• < RETOUR AU SPARK BLOG

  • Vente de votre entreprise : focus sur le point de départ du délai d’information de vos salariés. Un décret de 2014, venu préciser la date à prendre en compte pour le calcul du délai dans lequel les salariés de la société doivent être informés du projet de vente de la majorité des participations, vient d’être annulé par le Conseil d’Etat.

    Les lois Hamon et Macron, ayant pour objectif de favoriser le rachat des entreprises par leurs salariés, ont mis en place un devoir d’information des salariés dans les entreprises qui comptent moins de 50 salariés, qui doit intervenir deux mois avant la vente de leur entreprise.

    De nombreuses interrogations se sont posées dans la pratique : quel point de départ donner à ce délai d’information lorsque le contrat de cession sous conditions suspensives (signing) n’est pas conclu en même temps que le transfert de propriété (closing), qui intervient à la suite de la réalisation de conditions suspensives ?

     

    Le régime instauré par le décret

    Un décret était venu préciser que le délai de deux mois s’appréciait au regard de la date de cession, entendue comme la date à laquelle s’opère le transfert de propriété : l’information des salariés devait donc être réalisée deux mois avant le closing.

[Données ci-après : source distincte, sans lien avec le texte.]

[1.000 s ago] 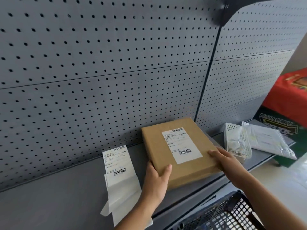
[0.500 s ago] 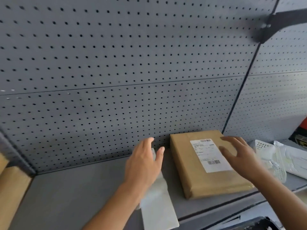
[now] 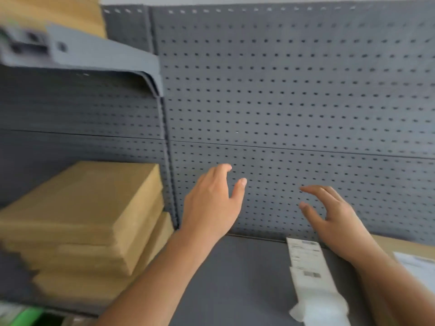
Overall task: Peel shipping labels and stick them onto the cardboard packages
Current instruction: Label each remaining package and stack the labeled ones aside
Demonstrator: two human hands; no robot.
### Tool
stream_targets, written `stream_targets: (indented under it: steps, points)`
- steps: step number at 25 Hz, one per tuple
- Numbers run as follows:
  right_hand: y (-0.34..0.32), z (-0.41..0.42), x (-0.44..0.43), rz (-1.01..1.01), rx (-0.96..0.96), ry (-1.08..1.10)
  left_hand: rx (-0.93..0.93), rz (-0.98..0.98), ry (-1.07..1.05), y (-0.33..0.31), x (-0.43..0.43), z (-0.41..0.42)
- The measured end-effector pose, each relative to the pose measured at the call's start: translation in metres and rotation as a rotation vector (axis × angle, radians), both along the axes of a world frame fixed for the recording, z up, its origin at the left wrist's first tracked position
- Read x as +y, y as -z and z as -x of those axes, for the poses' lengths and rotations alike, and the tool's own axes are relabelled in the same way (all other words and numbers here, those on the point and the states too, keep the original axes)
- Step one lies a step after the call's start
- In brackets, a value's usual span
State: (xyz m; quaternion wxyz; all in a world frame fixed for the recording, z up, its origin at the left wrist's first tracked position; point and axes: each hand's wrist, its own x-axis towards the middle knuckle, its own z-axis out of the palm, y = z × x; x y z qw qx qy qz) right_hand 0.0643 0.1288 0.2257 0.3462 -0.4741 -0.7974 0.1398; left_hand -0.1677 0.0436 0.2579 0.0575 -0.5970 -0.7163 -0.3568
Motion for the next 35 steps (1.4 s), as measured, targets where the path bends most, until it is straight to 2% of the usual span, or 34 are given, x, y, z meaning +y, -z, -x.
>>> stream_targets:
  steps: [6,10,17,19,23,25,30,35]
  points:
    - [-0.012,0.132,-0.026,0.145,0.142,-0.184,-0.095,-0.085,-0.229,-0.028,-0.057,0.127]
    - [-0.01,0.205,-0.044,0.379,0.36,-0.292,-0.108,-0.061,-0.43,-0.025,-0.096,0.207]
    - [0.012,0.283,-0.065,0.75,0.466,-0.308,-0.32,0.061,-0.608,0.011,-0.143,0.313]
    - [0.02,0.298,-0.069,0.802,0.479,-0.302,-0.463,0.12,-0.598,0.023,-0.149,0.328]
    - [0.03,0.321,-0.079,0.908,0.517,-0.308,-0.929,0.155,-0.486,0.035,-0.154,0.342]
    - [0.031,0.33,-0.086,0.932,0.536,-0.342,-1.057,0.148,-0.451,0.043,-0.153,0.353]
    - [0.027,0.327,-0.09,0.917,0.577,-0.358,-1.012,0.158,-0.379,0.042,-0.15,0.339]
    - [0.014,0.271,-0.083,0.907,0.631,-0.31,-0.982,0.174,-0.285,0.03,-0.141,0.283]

    Par conséquent, le cédant et l’acquéreur pouvaient se mettre d’accord sur les modalités de la vente et signer le compromis avant toute information des salariés.

     

    L’annulation du décret avec effet rétroactif

    En instaurant ce devoir d’information, le législateur a entendu permettre aux salariés de présenter une offre d’achat en donnant au cédant la liberté de choisir entre cette offre et l’offre d’un tiers.

    Le Conseil d’Etat considère donc que le droit des salariés de présenter une telle offre de reprise n’est effectif que s’ils sont en mesure de présenter leur offre suffisamment tôt, permettant au cédant de l’accepter éventuellement.

    C’est donc la date de conclusion de la vente sous conditions suspensives (signing), et non celle du transfert de propriété qu’il faut prendre en considération.

    Prudence donc dans l’établissement du calendrier de votre cession ; la sanction encourue en cas de non-respect du droit d’information des salariés est une amende civile d’un montant pouvant atteindre 2% du montant du prix de vente.